「ブランドの価値は、どこで売られるかで決まる」そう言われることがある。ならば、「店舗の日常の棚」に置かれることの意味を、日本企業はどう読むべきか。ハイエンドでも免税店でもなく、ニューヨーカーが毎日の暮らしの中でふらっと立ち寄る場所に、日本のドラッグストアコスメが並び始めている。これは偶然ではないし、格下げでもない。むしろ、注目すべき変化の入り口だと思っている。
TJ Maxx、Marshallsとはどういう場所か
先日、ニューヨークのTJ MaxxとMarshallsで気になるものを見た。コスメ売り場の棚に、日本のドラッグストアコスメが並んでいたのだ。

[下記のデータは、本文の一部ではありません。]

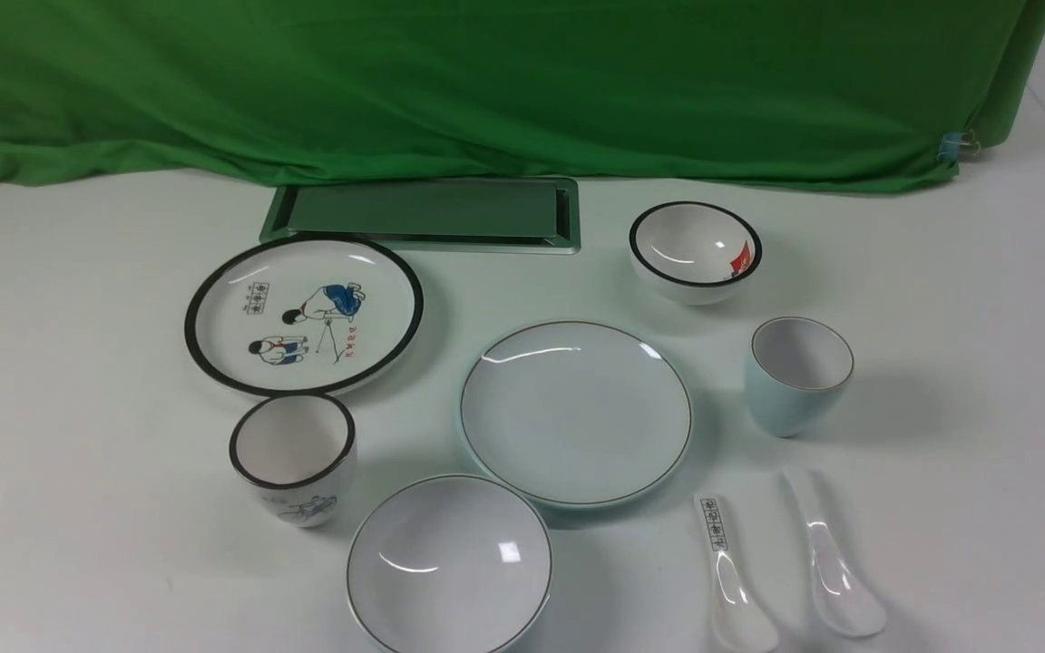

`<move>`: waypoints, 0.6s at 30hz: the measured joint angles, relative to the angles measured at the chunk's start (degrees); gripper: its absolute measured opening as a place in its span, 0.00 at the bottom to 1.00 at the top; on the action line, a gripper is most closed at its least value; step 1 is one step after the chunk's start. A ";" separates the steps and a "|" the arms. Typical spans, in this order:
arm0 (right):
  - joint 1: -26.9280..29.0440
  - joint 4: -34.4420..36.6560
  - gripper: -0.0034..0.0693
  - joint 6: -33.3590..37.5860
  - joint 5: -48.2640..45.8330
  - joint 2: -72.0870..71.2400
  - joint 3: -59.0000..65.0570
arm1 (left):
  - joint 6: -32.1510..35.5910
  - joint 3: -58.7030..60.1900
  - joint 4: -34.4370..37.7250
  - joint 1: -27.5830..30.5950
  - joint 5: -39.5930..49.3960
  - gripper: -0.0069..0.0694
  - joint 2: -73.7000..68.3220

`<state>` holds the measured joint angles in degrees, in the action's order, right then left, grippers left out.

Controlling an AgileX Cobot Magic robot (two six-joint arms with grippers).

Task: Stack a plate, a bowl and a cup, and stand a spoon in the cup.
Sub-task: Use the left arm to grab a blue rice bowl

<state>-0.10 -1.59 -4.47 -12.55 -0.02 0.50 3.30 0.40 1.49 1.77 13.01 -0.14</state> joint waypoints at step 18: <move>0.00 7.61 0.38 -57.22 4.73 0.00 0.00 | -25.45 0.00 39.64 -0.05 -17.54 0.08 0.00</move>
<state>-0.10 6.02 -61.70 -7.81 -0.02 0.50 -22.16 0.40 41.13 1.72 -4.53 -0.14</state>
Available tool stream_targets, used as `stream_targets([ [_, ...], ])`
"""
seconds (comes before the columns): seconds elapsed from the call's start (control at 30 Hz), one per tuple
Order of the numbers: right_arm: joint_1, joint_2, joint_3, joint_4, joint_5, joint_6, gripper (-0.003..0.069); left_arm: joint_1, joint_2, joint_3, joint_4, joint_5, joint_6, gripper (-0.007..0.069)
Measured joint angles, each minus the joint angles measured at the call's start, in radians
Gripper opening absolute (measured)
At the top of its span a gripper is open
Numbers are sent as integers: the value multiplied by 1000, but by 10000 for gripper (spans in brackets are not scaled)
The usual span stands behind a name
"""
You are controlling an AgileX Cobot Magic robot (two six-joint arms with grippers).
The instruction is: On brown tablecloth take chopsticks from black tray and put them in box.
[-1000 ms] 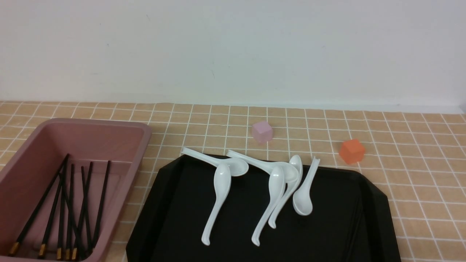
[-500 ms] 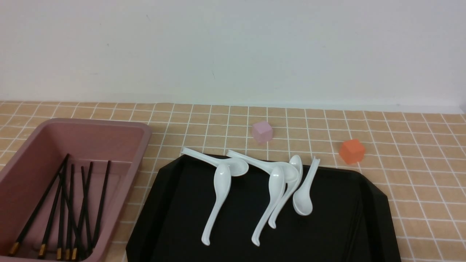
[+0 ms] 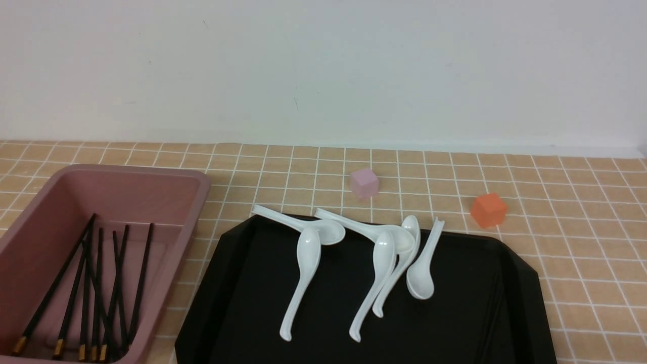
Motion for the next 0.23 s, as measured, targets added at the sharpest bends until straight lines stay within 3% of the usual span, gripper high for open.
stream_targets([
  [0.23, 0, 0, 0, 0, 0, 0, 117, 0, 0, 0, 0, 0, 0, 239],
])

TJ MaxxやMarshallsは、アメリカ全土に展開する大手オフプライスリテーラーで、ブランド品や有名メーカーの商品を通常より低い価格で販売するチェーン店だ。日本でいえばディスカウントストアに近い業態だが、それとも少し違う。衣料品、生活雑貨、食品、コスメまで様々なカテゴリの商品が混在して並んでおり、ブランドの世界観を演出するような什器も、説明してくれる販売員もいない。商品はただ、ラックに吊るされ、棚に置かれているだけだ。
そしてこれが重要なのだが、この店に来る客は「コスメを買いに来る」わけではない。SephoraやUlta Beautyが、いわば「美容の目的地」であるのに対し、TJ MaxxやMarshallsは完全に日常の動線上にある。日用品を買ったついでに他のものを見る、週末にぶらっと立ち寄る。特に目的がなくても、なんとなく棚を眺めて、気が向いたら手に取る。アメリカのごく普通の消費者が、ごく普通の日常の中で訪れる場所だ。日本人向けでも、観光客向けでも、美容好き向けでもない。
そこに、日本のコスメが置かれていたのだ。
置かれていることは、売れること
商品ボリュームでいえば、韓国コスメを10とすると日本のコスメは1から1.5ほど。同じ棚にまとめて並んでいるため、アメリカ人の目にはアジアのコスメとしか映らないかもしれない。それでも、確かに「そこにある」。
もしかすると、これを流通の失敗と読む人もいるかもしれない。だが、プライスオフの店であろうと商売である以上、さばけないものは仕入れない。置かれているということは、売れると判断されたということだ。実際、しばらくして同じ棚を見に行ったら、取り扱われていた商品の中である種類のものなど、すっかり売り切れていた。
K-Beautyが耕した土地に、J-Beautyが入り始めている
この現象の背景を読むとき、K-Beautyが切り開いてきた市場は絶対に無視できない。
韓国コスメはこの10年強で、「アジアのスキンケア」というカテゴリを確立した。今年に入り、業界メディアBeauty Independentは「K-Beautyの復活は目覚ましかった。今、J-Beautyは自らの波を求めている」という記事を掲載している。この潮目の変化は、ニューヨークの現場で感じるものと重なる。また、WWDJAPANの記事によれば、パリを拠点にJ-Beautyの欧州展開を支援するコンサルタントは、K-Beautyが急速に裾野を広げた反動として小売も消費者も疲弊し始めており、「より本質的で、信頼できるもの」を求める声が強まる中でJ-Beautyへの関心が高まっていると指摘している。ニューヨークでも、確実に同じことが起きていると感じる。